Please give back the listing exactly, without any of its pictures.

* _Provided data_:

========================================

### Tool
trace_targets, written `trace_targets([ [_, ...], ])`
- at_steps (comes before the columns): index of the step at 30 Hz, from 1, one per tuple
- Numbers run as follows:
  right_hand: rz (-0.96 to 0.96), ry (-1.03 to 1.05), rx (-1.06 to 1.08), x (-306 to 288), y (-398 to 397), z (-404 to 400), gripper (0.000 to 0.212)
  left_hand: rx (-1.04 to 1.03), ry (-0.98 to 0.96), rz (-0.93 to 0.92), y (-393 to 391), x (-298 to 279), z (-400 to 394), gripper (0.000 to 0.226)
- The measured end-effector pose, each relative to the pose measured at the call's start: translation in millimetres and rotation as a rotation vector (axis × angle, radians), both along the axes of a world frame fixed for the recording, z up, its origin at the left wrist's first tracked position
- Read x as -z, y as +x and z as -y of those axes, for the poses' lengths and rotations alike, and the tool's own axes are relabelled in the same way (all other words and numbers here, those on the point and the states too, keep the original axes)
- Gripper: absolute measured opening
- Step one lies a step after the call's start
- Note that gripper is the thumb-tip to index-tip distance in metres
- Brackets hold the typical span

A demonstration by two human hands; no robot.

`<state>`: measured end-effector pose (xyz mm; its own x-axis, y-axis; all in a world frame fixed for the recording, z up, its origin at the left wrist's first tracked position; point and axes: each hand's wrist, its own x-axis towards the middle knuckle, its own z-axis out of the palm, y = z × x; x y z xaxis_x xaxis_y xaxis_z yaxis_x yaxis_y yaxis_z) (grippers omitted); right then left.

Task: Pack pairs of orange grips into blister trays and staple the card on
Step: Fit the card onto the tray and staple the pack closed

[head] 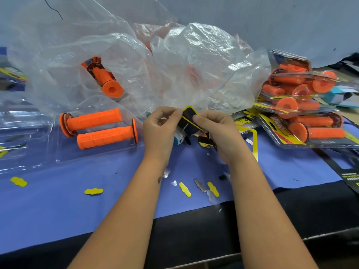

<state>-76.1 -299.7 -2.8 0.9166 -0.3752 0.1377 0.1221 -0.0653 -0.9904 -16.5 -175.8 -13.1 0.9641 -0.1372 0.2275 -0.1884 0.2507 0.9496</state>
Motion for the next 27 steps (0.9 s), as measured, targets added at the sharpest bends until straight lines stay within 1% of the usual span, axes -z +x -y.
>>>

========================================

* _The completed task_:
### Tool
trace_targets, written `trace_targets([ [_, ...], ])`
- at_steps (comes before the columns): index of the step at 30 Hz, from 1, one per tuple
- Numbers run as follows:
  right_hand: rz (-0.96 to 0.96), ry (-1.03 to 1.05), rx (-1.06 to 1.08), x (-306 to 288), y (-398 to 397), z (-404 to 400), gripper (0.000 to 0.212)
  left_hand: rx (-1.04 to 1.03), ry (-0.98 to 0.96), rz (-0.93 to 0.92), y (-393 to 391), x (-298 to 279), z (-400 to 394), gripper (0.000 to 0.226)
- The measured end-effector pose, each relative to the pose measured at the call's start: translation in millimetres and rotation as a rotation vector (axis × angle, radians), both along the axes of a world frame fixed for the recording, z up, its origin at the left wrist's first tracked position
- Read x as -z, y as +x and z as -y of those axes, for the poses' lengths and rotations alike, and the tool's own axes are relabelled in the same way (all other words and numbers here, those on the point and the states too, keep the original axes)
- Gripper: absolute measured opening
- Step one lies a step after the call's start
- Note that gripper is the thumb-tip to index-tip distance in metres
- Brackets hold the typical span

A demonstration by two human hands; no robot.

`<state>`: measured end-effector pose (xyz mm; its own x-axis, y-axis; all in a world frame fixed for the recording, z up, its origin at the left wrist's first tracked position; point and axes: each hand's wrist, its own x-axis towards the middle knuckle, its own z-axis out of the palm, y = z × x; x y z xaxis_x xaxis_y xaxis_z yaxis_x yaxis_y yaxis_z) (grippers omitted); right then left.

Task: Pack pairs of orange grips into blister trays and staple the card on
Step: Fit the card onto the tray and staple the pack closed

[head] 

<state>-76.1 -299.7 -2.8 0.9166 -0.3752 0.1377 0.1221 -0.0653 -0.9904 -16.5 -175.8 -13.1 0.9641 -0.1372 0.2275 -0.1884 0.2507 0.9496</state>
Motion for the next 27 steps (0.9 s), as measured, targets added at the sharpest bends until straight lines stay within 1% of the usual span, axes -z +x -y.
>>>

This concludes the response.